Moses wanted to see God, and God said,
"'Who can see God and live?'
Well, no one at that time,
but what Moses and the rest of us find out eventually
is Jesus is the way we can see God
and not be disintegrated in the process,
in the incarnation.
And so the incarnate christ god in the son of man
who is the son of god is the one who brings this beautiful clarifying centering understanding of
who god is in the bible that's so good eric and so helpful even in luke 24 it says did you not
see that all the things moses written were about me, that even the
character of God can become academic unless it's associated with the person of Jesus Christ.
And even love what you're saying in 2 Corinthians 3.18, that we behold the glory of God in the face
of Jesus Christ. And as we behold that character, we'll be transformed from one degree into another,
into the same image we're
beholding so that's right and that's where the bible becomes transformative when the spirit
brings us into a greater understanding and relationship with jesus then our characters
conform to the image of christ and the fruit of the spirit starts to express itself more so
yeah it's it becomes a transformative reality when it becomes a Christ-revealing reality.
Yeah, and that's really what transforms it,
is you're saying we become like the one we behold.
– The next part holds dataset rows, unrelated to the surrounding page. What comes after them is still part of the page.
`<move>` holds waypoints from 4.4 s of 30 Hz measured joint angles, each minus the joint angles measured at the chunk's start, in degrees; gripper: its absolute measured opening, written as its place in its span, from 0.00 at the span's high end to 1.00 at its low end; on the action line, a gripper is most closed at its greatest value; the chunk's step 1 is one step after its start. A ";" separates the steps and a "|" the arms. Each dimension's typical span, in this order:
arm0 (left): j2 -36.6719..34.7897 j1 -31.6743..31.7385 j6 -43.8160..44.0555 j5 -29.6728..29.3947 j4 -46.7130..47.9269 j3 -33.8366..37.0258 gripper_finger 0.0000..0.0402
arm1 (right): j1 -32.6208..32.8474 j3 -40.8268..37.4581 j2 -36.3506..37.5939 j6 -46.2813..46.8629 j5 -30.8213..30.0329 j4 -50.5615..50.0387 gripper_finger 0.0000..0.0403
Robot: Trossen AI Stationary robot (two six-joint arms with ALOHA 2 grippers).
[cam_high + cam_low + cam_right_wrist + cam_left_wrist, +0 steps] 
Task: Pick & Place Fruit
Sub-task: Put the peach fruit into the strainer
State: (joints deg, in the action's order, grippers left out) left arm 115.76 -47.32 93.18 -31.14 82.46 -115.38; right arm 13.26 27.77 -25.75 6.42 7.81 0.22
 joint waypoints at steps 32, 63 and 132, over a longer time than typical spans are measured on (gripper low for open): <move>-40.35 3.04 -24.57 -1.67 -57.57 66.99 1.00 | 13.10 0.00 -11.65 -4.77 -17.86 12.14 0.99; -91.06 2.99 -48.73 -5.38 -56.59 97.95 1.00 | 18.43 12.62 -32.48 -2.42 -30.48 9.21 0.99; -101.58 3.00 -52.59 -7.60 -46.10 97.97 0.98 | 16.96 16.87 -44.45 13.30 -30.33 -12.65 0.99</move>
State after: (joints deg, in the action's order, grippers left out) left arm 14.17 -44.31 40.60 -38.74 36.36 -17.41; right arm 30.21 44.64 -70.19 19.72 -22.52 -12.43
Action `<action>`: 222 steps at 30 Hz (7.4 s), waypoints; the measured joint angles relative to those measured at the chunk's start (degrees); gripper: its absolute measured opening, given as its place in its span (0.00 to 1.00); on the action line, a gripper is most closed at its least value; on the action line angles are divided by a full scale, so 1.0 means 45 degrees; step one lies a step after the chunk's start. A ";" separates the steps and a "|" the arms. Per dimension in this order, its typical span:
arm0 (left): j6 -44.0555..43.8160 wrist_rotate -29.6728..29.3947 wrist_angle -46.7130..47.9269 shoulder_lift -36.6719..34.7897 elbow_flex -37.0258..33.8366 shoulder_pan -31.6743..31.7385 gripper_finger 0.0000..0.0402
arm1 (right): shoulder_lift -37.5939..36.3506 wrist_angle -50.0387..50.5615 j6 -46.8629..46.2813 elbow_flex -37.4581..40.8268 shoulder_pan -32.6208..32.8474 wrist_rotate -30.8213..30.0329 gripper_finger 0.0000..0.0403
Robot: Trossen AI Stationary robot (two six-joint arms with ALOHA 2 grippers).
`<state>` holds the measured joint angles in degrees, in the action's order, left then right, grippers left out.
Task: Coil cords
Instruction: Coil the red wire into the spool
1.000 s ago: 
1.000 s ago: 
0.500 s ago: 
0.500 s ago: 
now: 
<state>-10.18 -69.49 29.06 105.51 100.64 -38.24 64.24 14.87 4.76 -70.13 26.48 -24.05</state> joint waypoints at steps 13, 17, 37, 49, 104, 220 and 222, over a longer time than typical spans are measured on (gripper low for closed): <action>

And when we behold God's character as seen through Jesus,
we will then, Ephesians 5.1, become imitators of Christ.
And don't forget, he's the word become flesh.
And the word of God accomplishes what it does because it points us to the word.
And that's why the word of God is what it is.
It's sufficient because it points us to the one who is sufficient.
So good.
So helpful, Eric.
Thank you.
Just knowing that God's word is crucial to even
our understanding of him and what enables us to become like God. It's so important that we
understand these attitudes as we approach the scripture. So thank you. You're welcome.